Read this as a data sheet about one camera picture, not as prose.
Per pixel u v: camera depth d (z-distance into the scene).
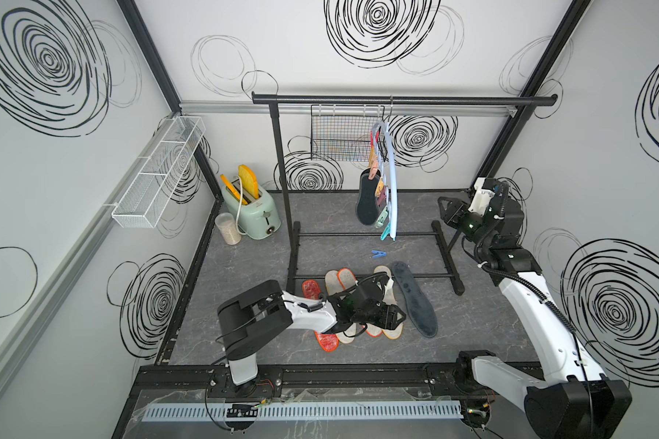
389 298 0.88
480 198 0.64
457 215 0.64
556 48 0.78
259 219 0.96
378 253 0.99
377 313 0.72
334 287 0.90
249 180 0.96
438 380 0.74
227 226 0.96
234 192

==*==

[Work instructions]:
With "camera" as the string to look for, count the matching lines above and give the number by itself.

[Solution to this problem]:
2